Feb 21, 2011, Lagos – Fasmicro today unveiled two versions of network computers – SynQ and SynQ Pro. These products are also called zero clients, thin clients, PC stations, and are designed for organizations like libraries, banks, schools, cyber cafes, factories, training centers, companies, government departments, etc, where multiple people use computers. It is poised to eliminate standard PC for something affordable, better and durable. With these two solutions, customers can save up to 90% in equipment acquisition, 90% on electricity and 90% lesser electronic waste.

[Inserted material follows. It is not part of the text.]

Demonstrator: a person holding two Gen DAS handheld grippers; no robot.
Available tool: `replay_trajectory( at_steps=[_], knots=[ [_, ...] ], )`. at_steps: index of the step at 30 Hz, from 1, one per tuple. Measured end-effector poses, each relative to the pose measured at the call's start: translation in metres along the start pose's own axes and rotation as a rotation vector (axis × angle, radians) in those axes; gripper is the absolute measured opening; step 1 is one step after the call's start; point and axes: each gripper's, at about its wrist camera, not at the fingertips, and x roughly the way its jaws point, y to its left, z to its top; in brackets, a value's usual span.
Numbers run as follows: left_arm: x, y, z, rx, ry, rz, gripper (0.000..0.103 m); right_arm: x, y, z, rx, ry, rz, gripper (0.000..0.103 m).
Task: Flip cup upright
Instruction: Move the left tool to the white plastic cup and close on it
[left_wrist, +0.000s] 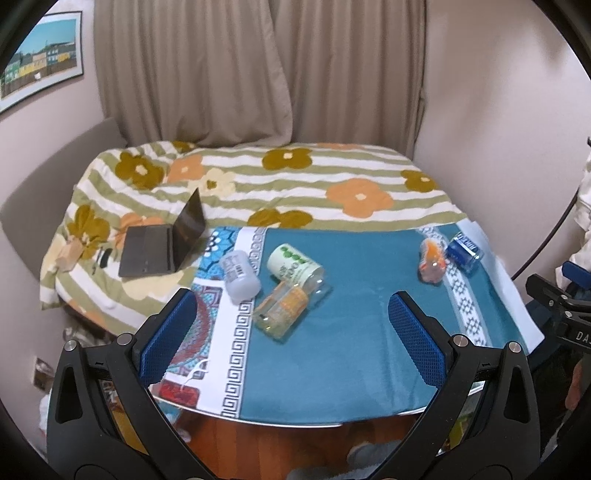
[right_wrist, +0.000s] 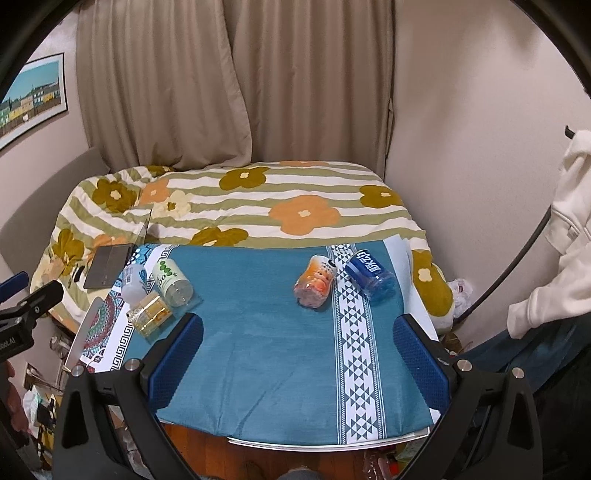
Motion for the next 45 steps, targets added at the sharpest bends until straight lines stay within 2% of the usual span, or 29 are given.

A thin client (sometimes also called a lean or slim client) is a computer or a computer program which depends heavily on some other computer (its server) to fulfill its traditional computational roles. This stands in contrast to the traditional fat client, a computer designed to take on these roles by itself. The exact roles assumed by the server may vary, from providing data persistence (for example, for diskless nodes) to actual information processing on the client’s behalf. (Source: Wikipedia)

As computers have become more powerful, processing power has been left redundant as average PC use about 5% of its capacity. So what SynQ and SynQ Pro do is to utilize this extra capacity of the PC, over adding more hardware. That means we reduce the footprint in the office, reduce the energy consumption and offer an environmental-friendly solution.

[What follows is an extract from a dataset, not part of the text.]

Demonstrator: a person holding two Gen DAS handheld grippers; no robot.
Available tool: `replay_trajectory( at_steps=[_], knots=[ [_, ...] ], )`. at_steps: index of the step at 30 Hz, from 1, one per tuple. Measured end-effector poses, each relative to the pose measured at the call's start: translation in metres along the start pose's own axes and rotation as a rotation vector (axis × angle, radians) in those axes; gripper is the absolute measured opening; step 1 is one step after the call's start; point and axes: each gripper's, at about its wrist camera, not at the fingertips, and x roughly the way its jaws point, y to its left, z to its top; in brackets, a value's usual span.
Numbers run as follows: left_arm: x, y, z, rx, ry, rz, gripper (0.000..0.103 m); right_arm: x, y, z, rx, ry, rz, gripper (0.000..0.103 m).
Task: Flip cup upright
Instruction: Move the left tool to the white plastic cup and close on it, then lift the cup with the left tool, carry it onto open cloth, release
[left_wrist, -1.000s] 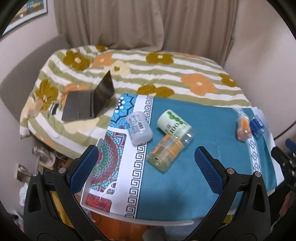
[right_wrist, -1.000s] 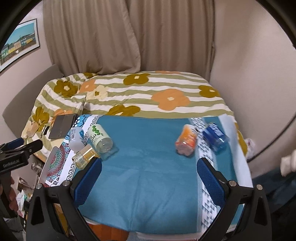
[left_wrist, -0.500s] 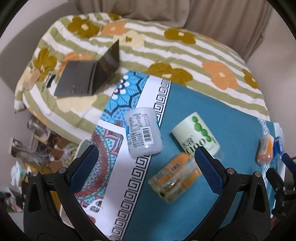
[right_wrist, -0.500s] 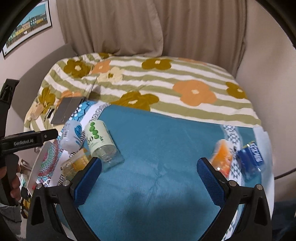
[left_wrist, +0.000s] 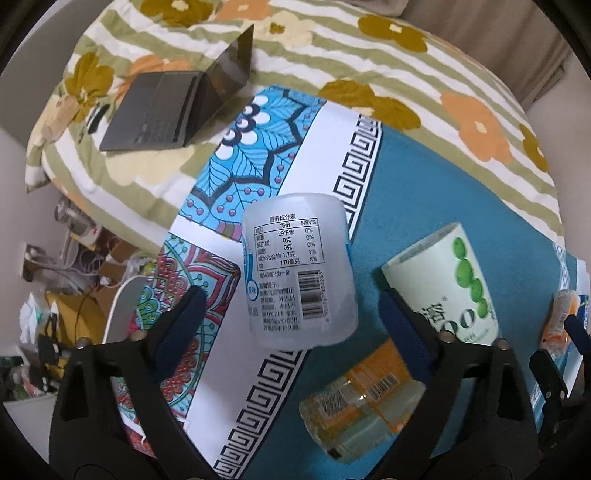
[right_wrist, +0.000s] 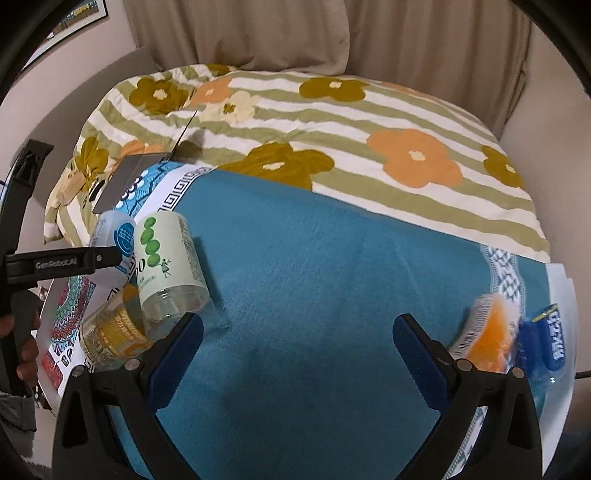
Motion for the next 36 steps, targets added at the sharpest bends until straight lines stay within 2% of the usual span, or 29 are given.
replay_trajectory(
  at_steps=[2,4,6,14,21,30,36],
  knots=[
    [0.005,0.001,0.002,-0.005,0.013,0.005,0.093,0.005,0.000,0.001,-0.005,0.010,0.008,0.103],
    [0.009,0.002,0.002,-0.007,0.027,-0.001,0.074,0.010,0.000,0.002,-0.012,0.020,0.014,0.103],
    [0.013,0.003,0.002,-0.011,0.044,-0.010,0.066,0.014,0.001,0.004,-0.016,0.027,0.017,0.103],
    [0.009,0.005,-0.001,0.014,0.032,-0.014,0.066,0.015,0.005,0.005,-0.017,0.024,0.020,0.103],
    [-0.014,0.012,-0.012,0.033,-0.013,-0.016,0.066,0.002,0.008,0.000,0.004,0.012,0.016,0.103],
    [-0.076,0.027,-0.048,0.083,-0.121,-0.037,0.066,-0.051,0.016,-0.021,0.049,-0.078,-0.017,0.103],
    [-0.117,0.020,-0.084,0.148,-0.166,-0.108,0.066,-0.090,0.015,-0.045,0.109,-0.106,-0.022,0.103]
  ],
)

SynQ and SynQ Pro are terminals with no CPU, memory, RAM but have the capacity to synchronize very function of the host PC (the server which can be a regular PC), allocates processing power, dynamically. With software running on the host PC, each user with a monitor can work on the host PC as though it has an individual computer. There is no latency because we have an inbuilt cache system that eliminates that. It is affordable, durable, cheap and very rugged.

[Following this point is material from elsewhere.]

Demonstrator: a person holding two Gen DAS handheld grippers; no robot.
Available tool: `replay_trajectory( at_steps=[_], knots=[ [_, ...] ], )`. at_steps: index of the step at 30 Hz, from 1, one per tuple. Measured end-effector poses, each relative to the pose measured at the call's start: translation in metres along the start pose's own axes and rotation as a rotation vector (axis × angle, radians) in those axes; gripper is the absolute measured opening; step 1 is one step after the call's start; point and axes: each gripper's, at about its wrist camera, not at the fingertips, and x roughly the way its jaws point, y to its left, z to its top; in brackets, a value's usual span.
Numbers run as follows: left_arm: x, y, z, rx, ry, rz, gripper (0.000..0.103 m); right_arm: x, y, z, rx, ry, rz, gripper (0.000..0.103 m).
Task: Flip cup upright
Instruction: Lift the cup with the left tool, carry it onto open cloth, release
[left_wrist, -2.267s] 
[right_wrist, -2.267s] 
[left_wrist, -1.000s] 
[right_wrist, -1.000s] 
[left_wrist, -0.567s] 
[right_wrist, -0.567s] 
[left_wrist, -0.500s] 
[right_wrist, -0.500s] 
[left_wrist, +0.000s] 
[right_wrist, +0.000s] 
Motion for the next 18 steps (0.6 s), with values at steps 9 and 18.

SynQ and SynQ can support up to 30 shared resources simultaneously. All the customer needs is one standard PC, 30 units of either SynQ or SynQ Pro, and 30 monitors (plus mouse and keyboards). With that, the customer will get 30 people working as they have 30 different units of standard PCs.

SynQ Pro is more powerful than SynQ. Besides all the regular features of SynQ, SynQ Pro has a USB that supports USB disk, printer, and barcode scanner. The good thing about SynQ and SynQ Pro is that the computational powers of the terminals are roughly equivalents to the power of the server. So, if you have a very strong server, you have got a server in your terminals.

Key Features:

  • This technology enables many users to share one standard PC simultaneously, reducing cost. The connection to the host PC can be done via internet, HUB, Switch hub, or Router. In other words, if the person takes the SynQ or SynQ Pro home, connection to the host PC can be done via the Internet.
  • Supports Window 7, VISTA, Windows 2008, Windows XP PRO, Windows Server 2003, Linux
  • Share one PC with up to 30 users.
  • Video, audio,  mouse, Keyboard, barcode scanner, high resolutions, etc
  • Extensive compatibility, free to maintain (you just maintain the server), high security (all data on the host PC), energy efficiency, low noise work place (few PCs), zero interference among users.